**TASK PROMPT**
Please restate the listing word for word, omitting the images.

**DATA SHOWN**
***

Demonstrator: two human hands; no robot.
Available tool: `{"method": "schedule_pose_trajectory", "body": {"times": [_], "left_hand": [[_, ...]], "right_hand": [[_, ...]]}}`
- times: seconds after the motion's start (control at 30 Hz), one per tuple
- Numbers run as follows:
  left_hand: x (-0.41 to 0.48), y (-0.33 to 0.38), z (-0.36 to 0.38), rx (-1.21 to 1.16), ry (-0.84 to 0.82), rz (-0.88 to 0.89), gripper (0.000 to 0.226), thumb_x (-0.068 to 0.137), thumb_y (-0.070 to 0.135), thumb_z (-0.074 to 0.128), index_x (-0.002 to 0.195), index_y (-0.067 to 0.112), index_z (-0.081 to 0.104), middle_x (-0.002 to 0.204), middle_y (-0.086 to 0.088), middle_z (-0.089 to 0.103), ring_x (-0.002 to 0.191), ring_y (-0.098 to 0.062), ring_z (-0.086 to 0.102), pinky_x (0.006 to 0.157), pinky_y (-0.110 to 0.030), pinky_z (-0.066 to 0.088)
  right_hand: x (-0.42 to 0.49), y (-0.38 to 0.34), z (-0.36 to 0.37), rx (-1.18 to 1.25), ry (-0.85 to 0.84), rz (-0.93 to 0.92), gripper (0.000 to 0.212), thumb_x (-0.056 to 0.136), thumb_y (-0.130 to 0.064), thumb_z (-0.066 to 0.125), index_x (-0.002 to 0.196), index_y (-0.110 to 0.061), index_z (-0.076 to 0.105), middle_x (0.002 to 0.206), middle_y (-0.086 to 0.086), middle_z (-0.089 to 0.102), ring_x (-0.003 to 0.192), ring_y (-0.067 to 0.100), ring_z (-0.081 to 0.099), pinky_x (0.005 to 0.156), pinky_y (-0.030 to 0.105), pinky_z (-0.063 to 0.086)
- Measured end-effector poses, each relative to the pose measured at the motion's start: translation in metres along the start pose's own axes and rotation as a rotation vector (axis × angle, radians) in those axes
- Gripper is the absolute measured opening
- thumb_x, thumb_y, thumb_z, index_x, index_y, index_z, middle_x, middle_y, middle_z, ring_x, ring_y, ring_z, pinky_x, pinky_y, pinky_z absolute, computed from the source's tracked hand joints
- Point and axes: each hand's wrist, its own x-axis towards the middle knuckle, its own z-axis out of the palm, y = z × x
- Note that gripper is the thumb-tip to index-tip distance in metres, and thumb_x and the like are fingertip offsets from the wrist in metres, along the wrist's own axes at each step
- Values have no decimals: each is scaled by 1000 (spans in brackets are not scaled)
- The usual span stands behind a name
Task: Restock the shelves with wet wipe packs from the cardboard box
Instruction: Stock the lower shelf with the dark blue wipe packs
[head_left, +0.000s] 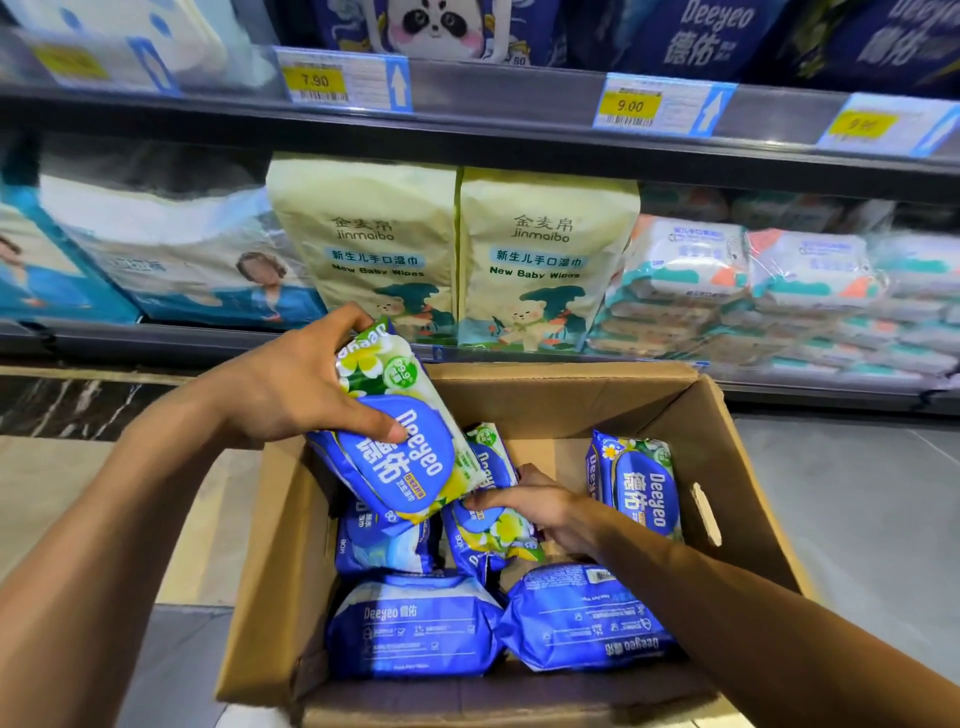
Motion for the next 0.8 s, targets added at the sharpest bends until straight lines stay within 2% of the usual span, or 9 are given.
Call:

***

**SOLUTION TO THIS TASK**
Demonstrator: two human hands; no robot.
Available tool: `{"method": "schedule_pose_trajectory", "body": {"times": [_], "left_hand": [[_, ...]], "right_hand": [[_, ...]]}}`
- times: seconds after the motion's start (control at 30 Hz), one per tuple
- Numbers run as follows:
  left_hand: x (-0.41 to 0.48), y (-0.33 to 0.38), z (-0.36 to 0.38), rx (-1.21 to 1.16), ry (-0.84 to 0.82), rz (-0.88 to 0.89), gripper (0.000 to 0.226), thumb_x (-0.068 to 0.137), thumb_y (-0.070 to 0.135), thumb_z (-0.074 to 0.128), index_x (-0.002 to 0.195), index_y (-0.067 to 0.112), index_z (-0.081 to 0.104), middle_x (-0.002 to 0.204), middle_y (-0.086 to 0.088), middle_z (-0.089 to 0.103), ring_x (-0.002 to 0.191), ring_y (-0.098 to 0.062), ring_z (-0.086 to 0.102), pinky_x (0.006 to 0.157), pinky_y (-0.110 to 0.030), pinky_z (-0.066 to 0.088)
  right_hand: x (-0.42 to 0.49), y (-0.38 to 0.34), z (-0.36 to 0.37), rx (-1.18 to 1.25), ry (-0.85 to 0.84), rz (-0.93 to 0.92), gripper (0.000 to 0.212), thumb_x (-0.056 to 0.136), thumb_y (-0.130 to 0.064), thumb_z (-0.066 to 0.125), index_x (-0.002 to 0.196), index_y (-0.110 to 0.061), index_z (-0.076 to 0.105), middle_x (0.002 to 0.206), middle_y (-0.086 to 0.086), middle_z (-0.089 to 0.102), ring_x (-0.003 to 0.192), ring_y (-0.067 to 0.100), ring_z (-0.081 to 0.099), pinky_x (0.005 to 0.156), pinky_y (-0.030 to 0.105), pinky_z (-0.063 to 0.086)
- Measured end-effector poses, each relative to the pose measured at the motion's start: translation in metres along the start pose's own axes and rotation as a rotation vector (axis × angle, radians) in those axes
- Gripper is the absolute measured opening
- thumb_x, thumb_y, thumb_z, index_x, index_y, index_z, middle_x, middle_y, middle_z, ring_x, ring_y, ring_z, pinky_x, pinky_y, pinky_z absolute, computed from the source's tracked hand joints
- Point and axes: each hand's wrist, its own x-axis towards the middle knuckle, its own z-axis out of the palm, y = z × x
- Note that gripper is the thumb-tip to index-tip distance in metres, and thumb_x and the like are fingertip offsets from the wrist in metres, along the wrist's own axes at each step
- Values have no decimals: each is scaled by 1000 (spans in brackets are not scaled)
- The usual span stands behind a name
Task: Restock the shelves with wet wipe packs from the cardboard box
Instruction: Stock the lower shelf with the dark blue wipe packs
[head_left, +0.000s] 
Motion for the next 0.8 s, targets added at the sharpest bends until straight lines stay within 2% of the usual span, or 9 are given.
Call:

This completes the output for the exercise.